Informacoes sobre ordens
| Nome do Produto | Numero de Catalogo | UNID | Preco | Qde | FAVORITOS | |
ATP5G3 Plasmídeo duplo de Nickase (h) | sc-403317-NIC | 20 µg | $410.00 | |||
ATP5G3 Plasmídeo duplo de Nickase (h2) | sc-403317-NIC-2 | 20 µg | $410.00 |
ATP5G3 codifica a subunidade c do setor Fo da ATP sintase mitocondrial, um componente central da fosforilação oxidativa que acopla a translocação de prótons através da membrana interna mitocondrial à produção de ATP. Ao sustentar a rotação do anel c impulsionada pela força próton-motriz, o ATP5G3 contribui para a bioenergética mitocondrial, a manutenção do potencial de membrana e a regulação da homeostase de espécies reativas de oxigênio. A atividade desregulada da ATP sintase e a expressão alterada de subunidades da ATP sintase são frequentemente estudadas no contexto de disfunção mitocondrial, reprogramação metabólica e respostas ao estresse bioenergético relevantes para neurodegeneração, fenótipos cardiometabólicos e o metabolismo de células cancerosas. Assim, o ATP5G3 é um alvo útil para investigar o desempenho da cadeia respiratória mitocondrial e a sinalização a jusante ligada ao sensoramento energético celular.
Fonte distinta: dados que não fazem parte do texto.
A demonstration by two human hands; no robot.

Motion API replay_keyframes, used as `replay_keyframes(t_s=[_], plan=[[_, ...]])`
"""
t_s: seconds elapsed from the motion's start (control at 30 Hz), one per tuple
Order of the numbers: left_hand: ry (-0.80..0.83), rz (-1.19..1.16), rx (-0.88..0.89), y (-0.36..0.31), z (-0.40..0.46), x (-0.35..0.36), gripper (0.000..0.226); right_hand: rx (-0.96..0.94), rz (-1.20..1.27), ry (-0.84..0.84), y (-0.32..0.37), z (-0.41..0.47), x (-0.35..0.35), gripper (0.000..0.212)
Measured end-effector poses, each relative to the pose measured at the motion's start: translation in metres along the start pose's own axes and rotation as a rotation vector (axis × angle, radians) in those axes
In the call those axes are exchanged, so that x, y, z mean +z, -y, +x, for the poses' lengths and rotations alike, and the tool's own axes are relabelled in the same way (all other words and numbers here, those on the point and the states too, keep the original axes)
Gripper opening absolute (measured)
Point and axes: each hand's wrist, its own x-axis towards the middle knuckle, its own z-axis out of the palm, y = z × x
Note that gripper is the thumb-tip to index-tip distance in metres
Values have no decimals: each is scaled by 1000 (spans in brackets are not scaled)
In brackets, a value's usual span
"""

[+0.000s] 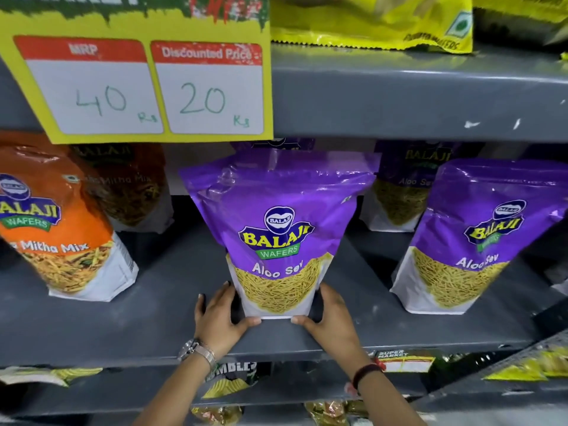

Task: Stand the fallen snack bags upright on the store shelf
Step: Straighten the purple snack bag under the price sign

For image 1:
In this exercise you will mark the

ATP5G3 O Plasmídeo de Nickase Dupla (h) consiste num par de plasmídeos combinados, concebidos para a edição de alta especificidade do locus ATP5G3 em linhas celulares human. Cada plasmídeo expressa uma nickase Cas9 D10A e um sgRNA distinto que tem como alvo cadeias de ADN opostas dentro de ATP5G3. Quando direcionadas para locais adjacentes em cadeias de ADN opostas, as duas nickases geram cortes deslocados numa única cadeia que, em conjunto, produzem uma quebra escalonada de cadeia dupla, exigindo uma atividade coordenada no alvo por parte de ambas as guias. A quebra de ADN resultante é resolvida por vias de reparação celular endógenas, mais frequentemente através da junção de extremidades não homólogas (NHEJ), levando a inserções ou deleções que perturbam a função ATP5G3. Ao exigir o envolvimento de dois sgRNA no locus alvo, a abordagem de dupla nickase aumenta a especificidade da edição e fornece uma estratégia CRISPR complementar para aplicações em que se deseja um controlo adicional sobre a precisão do direcionamento.
Para apoiar a identificação eficiente das células editadas, um plasmídeo codifica GFP para visualização fluorescente das populações transfectadas, enquanto o plasmídeo complementar transporta um gene de resistência à puromicina para seleção antibiótica. Em conjunto, estas características apoiam o enriquecimento eficiente das populações co-transfectadas e simplificam a validação dos clones com ATP5G3 interrompido.
Apenas para uso em investigação. Não se destina a uso diagnóstico ou terapêutico.